我走过去,佯装随意地瞥一眼惨状,脸色顿时像吃了死老鼠,忙跑回来,看向另一床位上傻坐着的F,“我的天......”
F瘪嘴,又指着对铺抽烟打电话的同龄女孩,蹙眉小声与我咬耳朵:“还有在床上抽烟的呢......”
我叹息着,忽地眼珠一转,弯腰从床底抽出行李箱,摸出一罐香飘飘奶茶,朝那女孩床边走去。
“哎,美女~”
这女孩趴在床上,弹弹烟灰,不耐地抬眼睨我。
我心中藏着胆怯,表面却假装淡定,将奶茶放到她床边,讪笑道:“这个送给你,跟你商量个事呗,能不能别抽烟了?”
我用手指F,“我这姐们儿啊,太矫情,听不了烟味儿!担待担待......”
“行。”这女孩吐出一口烟雾,爽快答应,又指向奶茶,“这个不用了。”
“没事,不用客气,你不嫌弃就拿着喝吧!”
交涉完毕,我走回床位,和F挤眉弄眼。
一波未平一波又起。这时,有个同龄女孩哭着回来收拾行李,打着电话,丧气道:“我不干了,在这净受气,我爸接我来了!”
这女孩F认识。F心有不忍,过去安慰两句,并祝她保重。
送走人,我们望着屋内虽答应了我、却仍在床上眯眼吸烟的女孩,又环视一圈难以言明的呕吐物,终于也忍受不住。
“咱们也走吧!”
两人一拍即合,不顾是半夜时分,龙卷风般收拾东西,打车回到我妈那里。
出租车上,我们抬头视夜,明星有烂。打车费原来也并不贵,只要能迅速离开我们想离开的地方。
第二次,我们换了中介,又到另一个高铁站应聘。
虽依旧没有洗澡间与热水,但“人文”环境好了些。
本决定留在这,清早要去签合同时,却听小队长叮嘱:“你们就说你们不上学了,可以签半年的,到时候肯定放你们走。”
我犹豫着,皱起眉。
“我们不会被骗吧?”F拉住我,走到一边谨慎道。
确实,我也不敢签,只得又走。
有过一次经历,我们就已习惯“跑路”,绕路找了家早餐店,吃油条、豆腐脑、小米粥、小笼包。

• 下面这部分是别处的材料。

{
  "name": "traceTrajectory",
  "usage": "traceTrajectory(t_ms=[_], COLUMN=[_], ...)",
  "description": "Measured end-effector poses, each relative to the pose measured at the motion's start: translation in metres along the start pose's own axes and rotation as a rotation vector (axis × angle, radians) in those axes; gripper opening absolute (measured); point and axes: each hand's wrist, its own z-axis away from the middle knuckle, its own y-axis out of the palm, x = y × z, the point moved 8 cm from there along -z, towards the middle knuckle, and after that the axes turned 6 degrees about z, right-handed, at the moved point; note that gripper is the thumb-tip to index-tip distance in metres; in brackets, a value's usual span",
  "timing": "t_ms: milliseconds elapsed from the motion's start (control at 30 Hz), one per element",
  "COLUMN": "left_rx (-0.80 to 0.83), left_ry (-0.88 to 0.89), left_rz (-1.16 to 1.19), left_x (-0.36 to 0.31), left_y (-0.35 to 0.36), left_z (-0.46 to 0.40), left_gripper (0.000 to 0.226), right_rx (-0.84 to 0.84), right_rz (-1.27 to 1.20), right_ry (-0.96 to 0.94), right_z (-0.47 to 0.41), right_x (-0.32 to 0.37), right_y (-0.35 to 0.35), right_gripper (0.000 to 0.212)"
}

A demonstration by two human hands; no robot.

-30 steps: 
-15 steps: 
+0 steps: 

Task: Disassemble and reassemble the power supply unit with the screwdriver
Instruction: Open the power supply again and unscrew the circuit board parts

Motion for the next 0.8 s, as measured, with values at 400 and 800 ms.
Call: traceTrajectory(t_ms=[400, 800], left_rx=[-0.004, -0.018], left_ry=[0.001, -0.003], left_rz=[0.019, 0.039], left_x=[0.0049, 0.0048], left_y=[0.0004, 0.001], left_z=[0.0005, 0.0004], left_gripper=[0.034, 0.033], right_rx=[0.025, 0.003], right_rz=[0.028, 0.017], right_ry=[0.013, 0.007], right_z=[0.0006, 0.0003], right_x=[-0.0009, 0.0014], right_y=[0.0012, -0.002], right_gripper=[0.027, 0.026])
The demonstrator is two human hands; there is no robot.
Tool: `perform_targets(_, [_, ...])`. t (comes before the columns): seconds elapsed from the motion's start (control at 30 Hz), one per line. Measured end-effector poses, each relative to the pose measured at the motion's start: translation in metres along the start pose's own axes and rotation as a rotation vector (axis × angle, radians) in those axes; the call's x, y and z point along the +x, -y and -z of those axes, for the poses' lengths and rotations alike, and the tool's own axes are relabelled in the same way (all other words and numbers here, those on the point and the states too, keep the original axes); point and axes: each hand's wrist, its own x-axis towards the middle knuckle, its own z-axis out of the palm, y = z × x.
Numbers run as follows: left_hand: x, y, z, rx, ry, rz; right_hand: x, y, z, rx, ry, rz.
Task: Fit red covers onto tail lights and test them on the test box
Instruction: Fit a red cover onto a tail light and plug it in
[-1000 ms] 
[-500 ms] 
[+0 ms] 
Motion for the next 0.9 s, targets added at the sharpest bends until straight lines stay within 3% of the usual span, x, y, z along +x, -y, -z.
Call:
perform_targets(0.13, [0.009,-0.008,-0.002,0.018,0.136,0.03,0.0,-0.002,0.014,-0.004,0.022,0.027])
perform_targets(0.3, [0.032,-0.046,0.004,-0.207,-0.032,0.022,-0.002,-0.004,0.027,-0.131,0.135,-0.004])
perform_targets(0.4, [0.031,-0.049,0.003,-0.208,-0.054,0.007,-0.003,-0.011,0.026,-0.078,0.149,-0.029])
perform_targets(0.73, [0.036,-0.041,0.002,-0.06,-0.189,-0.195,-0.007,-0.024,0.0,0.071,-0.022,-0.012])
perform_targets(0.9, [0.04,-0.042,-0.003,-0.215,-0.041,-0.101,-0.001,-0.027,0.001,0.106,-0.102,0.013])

北京这地界寸金寸土,店铺租着贵,卖的价钱也贵,还不好吃。
可是,这里却颇受欢迎,因为这已经是某些群体最为合适、可接受的价位。
我想也是,人总不能不吃饭吧。
中午回妈妈那吃午饭。
妈妈为我们盛米饭,愁眉苦脸道:“唉,这回你们可交了几百中介费呢,要不回来了吧?”
F也有些担忧。
我筷子一顿,抬头道:“没事。妈,你放宽心,我肯定能要回来。”
傍晚,我便给中介打电话,起初说话还都算客气。可中介发现我打定主意想要回费用,就开始急躁,“现在都要求这样,给你们介绍了,你们不去,我也没法!”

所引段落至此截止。